16. Pour condamner le demandeur à payer à la partie civile solidairement avec un autre prévenu la somme de 10 000 euros à titre de dommages-intérêts, l'arrêt attaqué énonce que tous deux doivent réparer l'intégralité du préjudice moral subi par celle-ci, directement en lien avec les faits dont ils ont été déclarés coupables s'inscrivant dans un vaste mouvement de haine en ligne, et évalué au vu des éléments de la procédure et des pièces produites.
17. En prononçant ainsi, alors que la partie civile avait présenté des demandes séparées à l'encontre de chacun des deux prévenus, la cour d'appel a méconnu les textes susvisés et le principe ci-dessus rappelé.
18. La cassation est, dès lors, encourue. Elle sera limitée à la condamnation civile prononcée à l'encontre de M. [S].
Examen de la demande fondée sur l'article 618-1 du code de procédure pénale
19. Les dispositions de ce texte sont applicables en cas de rejet du pourvoi, qu'il soit total ou partiel.

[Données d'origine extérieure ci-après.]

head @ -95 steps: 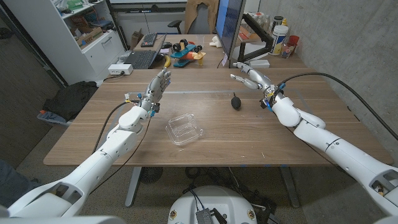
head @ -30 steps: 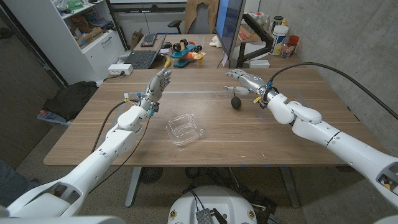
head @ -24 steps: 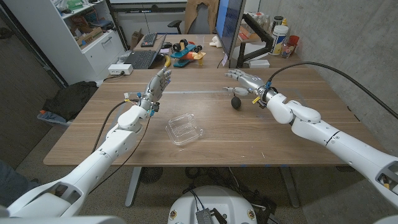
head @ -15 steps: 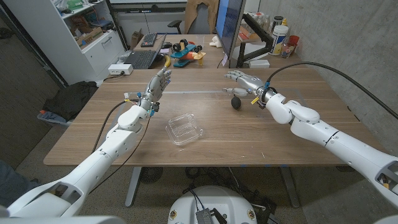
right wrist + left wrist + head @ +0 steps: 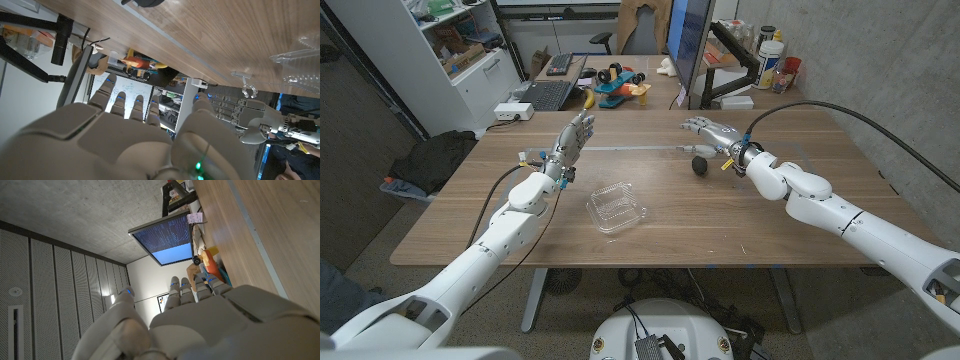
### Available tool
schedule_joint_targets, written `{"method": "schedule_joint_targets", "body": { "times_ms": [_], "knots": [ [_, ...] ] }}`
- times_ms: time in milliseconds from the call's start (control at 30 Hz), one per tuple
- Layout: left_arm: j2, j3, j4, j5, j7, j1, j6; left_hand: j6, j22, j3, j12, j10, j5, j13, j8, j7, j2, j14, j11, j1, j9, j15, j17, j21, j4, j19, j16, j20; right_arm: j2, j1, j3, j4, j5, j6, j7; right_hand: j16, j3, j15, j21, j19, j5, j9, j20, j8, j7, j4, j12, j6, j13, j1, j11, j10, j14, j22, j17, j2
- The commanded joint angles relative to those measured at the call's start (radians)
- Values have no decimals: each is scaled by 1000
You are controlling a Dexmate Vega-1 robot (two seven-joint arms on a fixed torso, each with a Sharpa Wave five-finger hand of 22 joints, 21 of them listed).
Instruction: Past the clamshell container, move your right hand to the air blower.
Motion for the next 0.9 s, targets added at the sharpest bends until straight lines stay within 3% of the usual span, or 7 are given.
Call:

La déclaration de culpabilité de M. [S] étant devenue définitive par suite du rejet de ses premier et troisième moyens de cassation, il y a lieu de faire partiellement droit à la demande.
PAR CES MOTIFS, la Cour :
CASSE et ANNULE l'arrêt susvisé de la cour d'appel de Paris, en date du 31 janvier 2023, mais en ses seules dispositions civiles ayant condamné M. [S] à des dommages-intérêts, toutes autres dispositions étant expressément maintenues ;
Et pour qu'il soit à nouveau jugé, conformément à la loi, dans les limites de la cassation ainsi prononcée,
RENVOIE la cause et les parties devant la cour d'appel de Paris, autrement composée, à ce désignée par délibération spéciale prise en chambre du conseil ;
FIXE à 2 500 euros la somme que M. [S] devra payer à Mme [Z] en application de l'article 618-1 du code de procédure pénale ;
ORDONNE l'impression du présent arrêt, sa transcription sur les registres du greffe de la cour d'appel de Paris et sa mention en marge ou à la suite de l'arrêt partiellement annulé.
Ainsi fait et jugé par la Cour de cassation, chambre criminelle, et prononcé par le président en son audience publique du vingt-neuf mai deux mille vingt-quatre.